◆ Task to carry out: Copy the listing exactly, please, and keep every picture out of it.

◆ Dataset section:
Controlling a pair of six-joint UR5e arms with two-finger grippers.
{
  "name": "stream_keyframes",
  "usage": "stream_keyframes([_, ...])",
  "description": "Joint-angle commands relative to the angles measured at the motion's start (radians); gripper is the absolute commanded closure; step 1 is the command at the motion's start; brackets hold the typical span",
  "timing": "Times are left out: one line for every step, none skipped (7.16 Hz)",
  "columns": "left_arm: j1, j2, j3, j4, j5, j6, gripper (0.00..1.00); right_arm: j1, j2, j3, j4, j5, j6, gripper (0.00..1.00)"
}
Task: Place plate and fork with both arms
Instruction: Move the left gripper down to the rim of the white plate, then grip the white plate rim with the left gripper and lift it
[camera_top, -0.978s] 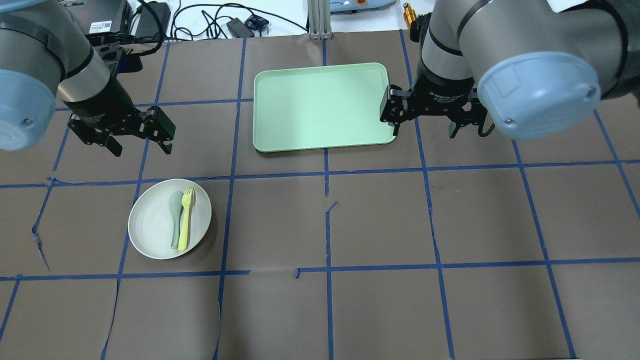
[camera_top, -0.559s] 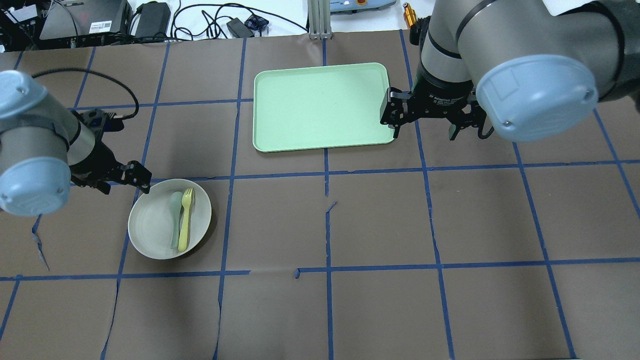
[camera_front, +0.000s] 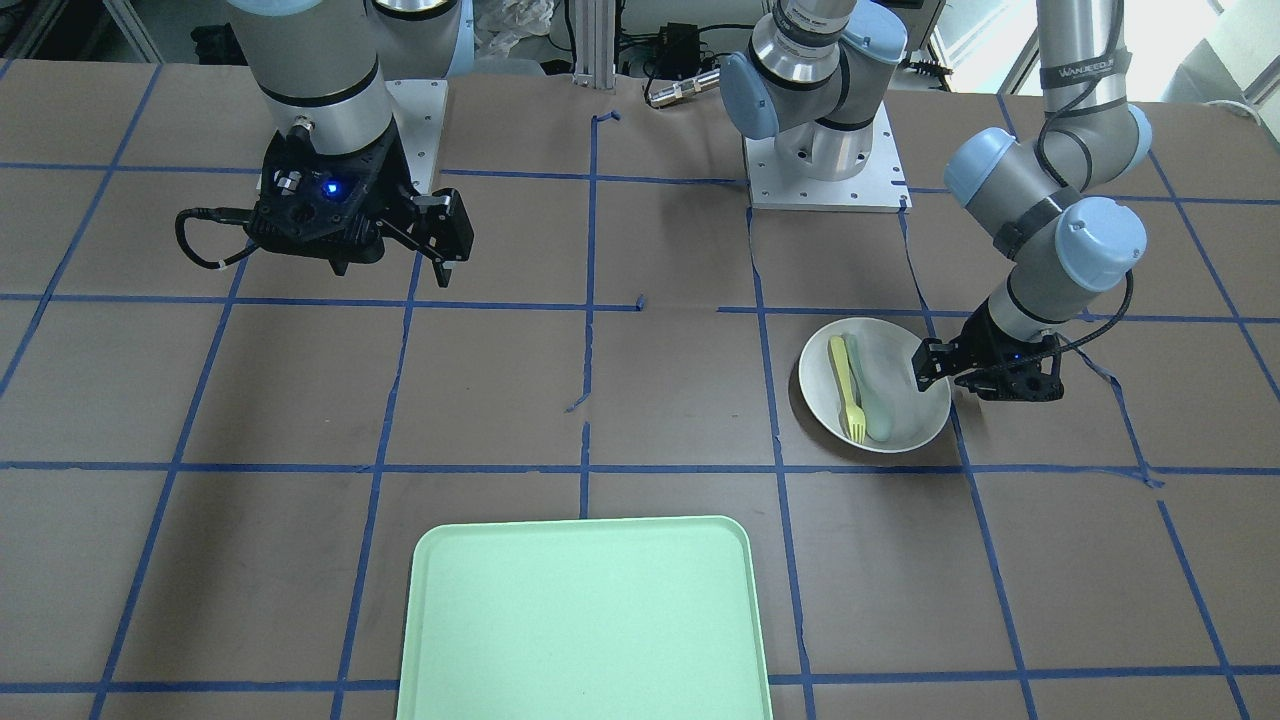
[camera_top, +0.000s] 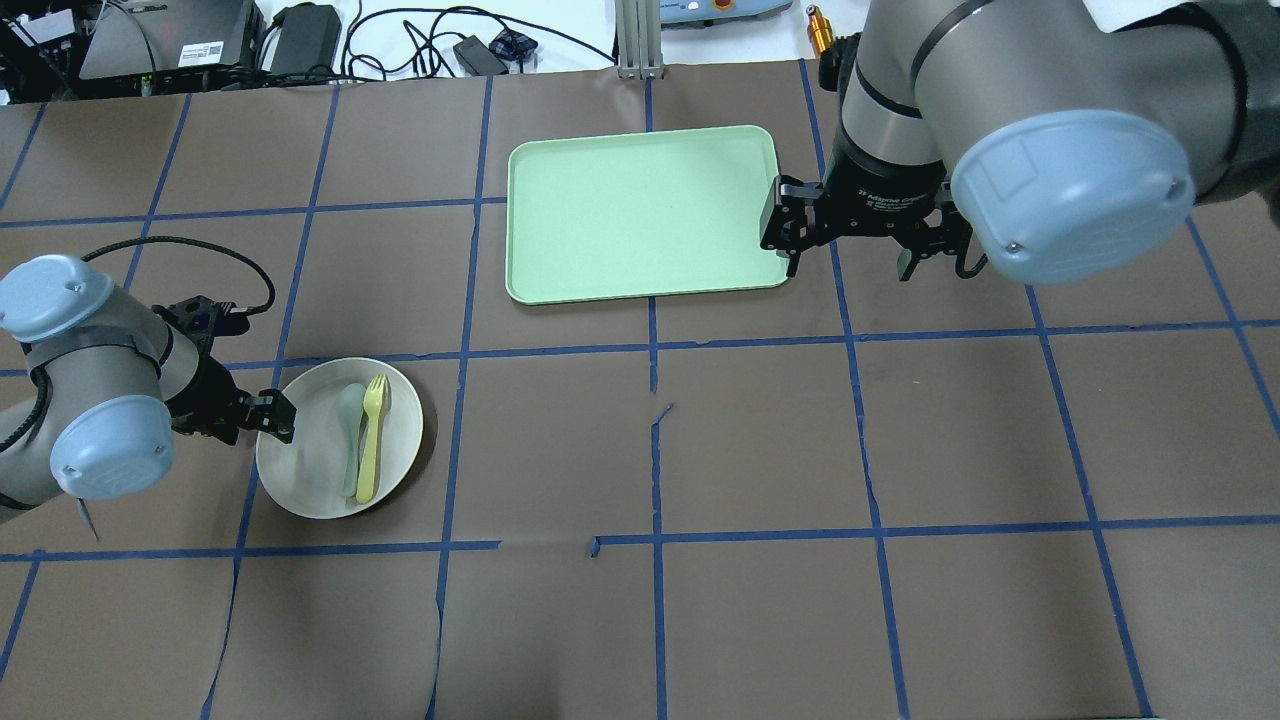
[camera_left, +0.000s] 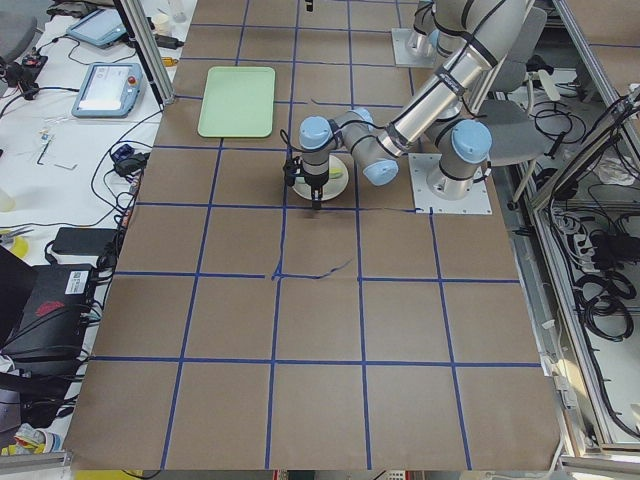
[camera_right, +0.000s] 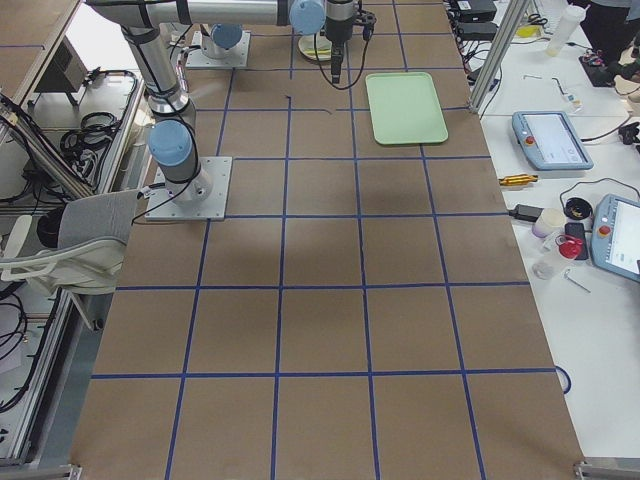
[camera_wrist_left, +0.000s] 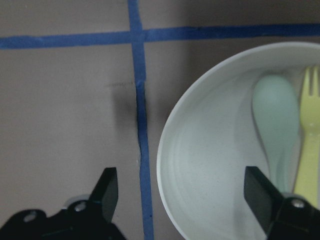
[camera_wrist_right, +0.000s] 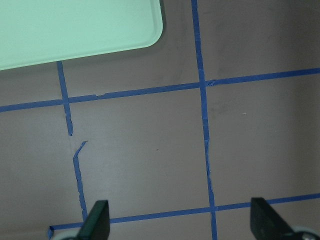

◆ Solution to the problem:
Controlling a pair of six-joint UR5e arms with two-finger grippers.
{
  "name": "stream_keyframes",
  "usage": "stream_keyframes([_, ...])",
  "description": "Joint-angle commands relative to the angles measured at the motion's start (radians); gripper is the absolute commanded closure; step 1 is the command at the motion's start; brackets hold the typical span",
  "timing": "Times are left out: one line for every step, none skipped (7.16 Hz)",
  "columns": "left_arm: j1, j2, j3, j4, j5, j6, gripper (0.00..1.00); right_arm: j1, j2, j3, j4, j5, j6, gripper (0.00..1.00)"
}
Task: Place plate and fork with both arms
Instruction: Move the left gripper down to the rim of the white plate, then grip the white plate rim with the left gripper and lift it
[camera_top, -0.978s] 
[camera_top, -0.559s] 
[camera_front, +0.000s] 
[camera_top, +0.000s] 
[camera_left, +0.000s] 
[camera_right, +0.000s] 
[camera_wrist_left, +0.000s] 
[camera_wrist_right, +0.000s] 

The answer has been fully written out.